Included in each nine-tonne mix are 7,303kg wholecrop and silage (50:50), 455kg barley straw, 913kg rolled barley, 274kg molasses and 55kg of a ForFarmers mineral.
Independent nutritionist Rob Mintern says he will adjust the proportion of these ingredients at Mr Humphreys’ request, in anticipation of future changes in demand.
Mr Mintern says: “The higher protein and metabolisable energy [ME] of the first ration achieves skeletal and tissue growth and is converted very efficiently in the younger animal.
"The protein declines and remains static at 14 per cent when [stock] move on to the total mixed ration"
“The protein declines and remains static at 14 per cent when they move on to the TMR.
But I will vary the ME of the TMR within a range of 10.7-12.2MJ/ kg DM, depending on the speed of finishing required by Mr Humphreys.” By retaining Levucell in the mineral mix within the TMR, he says rumen health is maintained, but a further benefit comes from optimal fibre digestion.

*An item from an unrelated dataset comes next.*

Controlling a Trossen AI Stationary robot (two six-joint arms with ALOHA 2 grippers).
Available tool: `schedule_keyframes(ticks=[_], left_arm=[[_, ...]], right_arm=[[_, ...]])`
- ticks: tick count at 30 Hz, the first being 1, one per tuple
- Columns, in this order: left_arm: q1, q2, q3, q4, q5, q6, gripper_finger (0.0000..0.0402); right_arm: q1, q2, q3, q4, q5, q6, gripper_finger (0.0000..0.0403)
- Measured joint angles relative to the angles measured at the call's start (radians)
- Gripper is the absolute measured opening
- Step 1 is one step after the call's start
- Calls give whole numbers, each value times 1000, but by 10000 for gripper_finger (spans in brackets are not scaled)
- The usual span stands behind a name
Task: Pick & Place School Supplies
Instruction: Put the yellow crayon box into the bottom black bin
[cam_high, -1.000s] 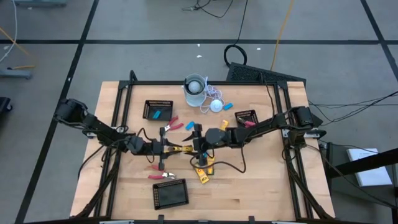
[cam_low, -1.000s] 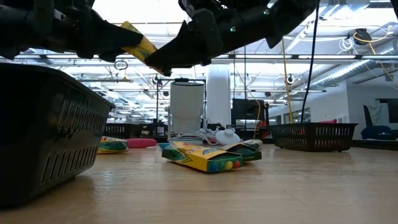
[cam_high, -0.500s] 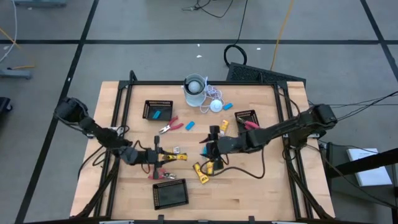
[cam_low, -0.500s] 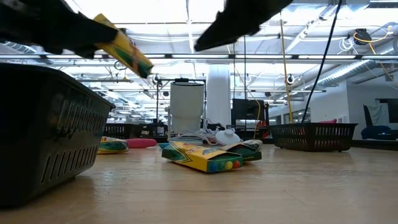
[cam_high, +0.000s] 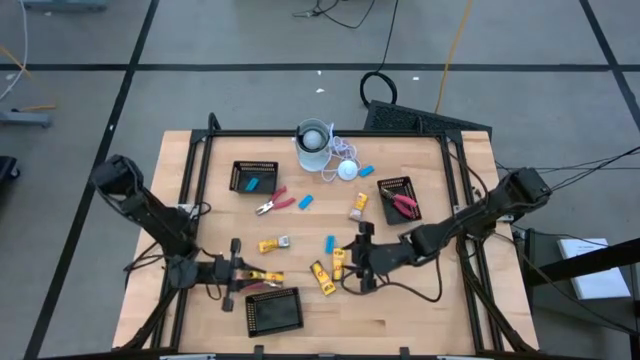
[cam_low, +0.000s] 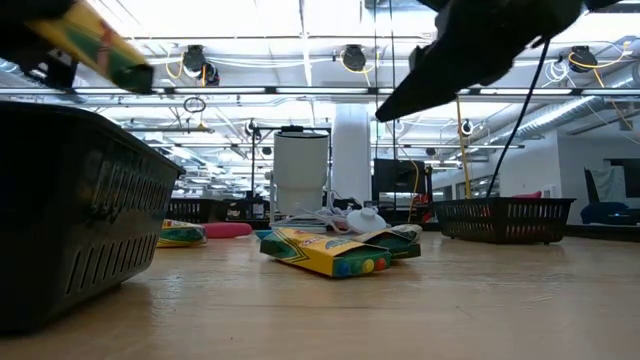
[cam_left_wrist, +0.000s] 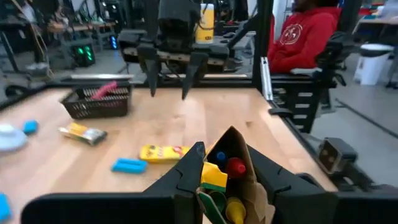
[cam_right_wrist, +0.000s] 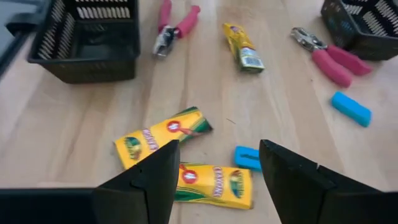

Mr Mintern says: “As well as its role with high starch diets, the yeast also works on forage digestion, helping break down lignin, cellulose and hemicellulose, so making more of the feed’s energy available to the animal.
“Without it, we would not utilise as much of the forage, so would have to include more concentrates.” Mr Humphreys says his choice of breed is also important for this system.
He says: “The British Blues will keep on growing without getting too fat, producing the carcase weight we need of 400-450kg at anything from 24-26 months.” Firmly believing a larger animal is the most profitable he can produce, he says nothing on the carcase is wasted through the farm’s two complementary shops.
The traditional shop takes mostly prime cuts which are sold to retail customers, but meat for the wholesale business is generally destined for an African-oriented market, where demand is more for offal and fore-end meat.
With six to eight head killed on-site each week for the farm’s two shops, a further 80-90 head per week are destined for independent butchers within a radius of about 90 miles.
And with 400-600 head on the farm at any one time, extra stock bought-in periodically to satisfy demand, and a large trade for sheep also running alongside, the business keeps a fleet of eight lorries in service for UK and EU trade.
But the jewel in the crown has to be the retail shop, which has received widespread press acclaim, including as a local food hero in the Great Food Club’s magazine.
A final link in the chain is seen in the shop’s recently established bakery department, where baker Nigel Broom takes pride in producing the bread using yeast from Lallemand, the very same parent company which manufactures Levucell on behalf of ForFarmers.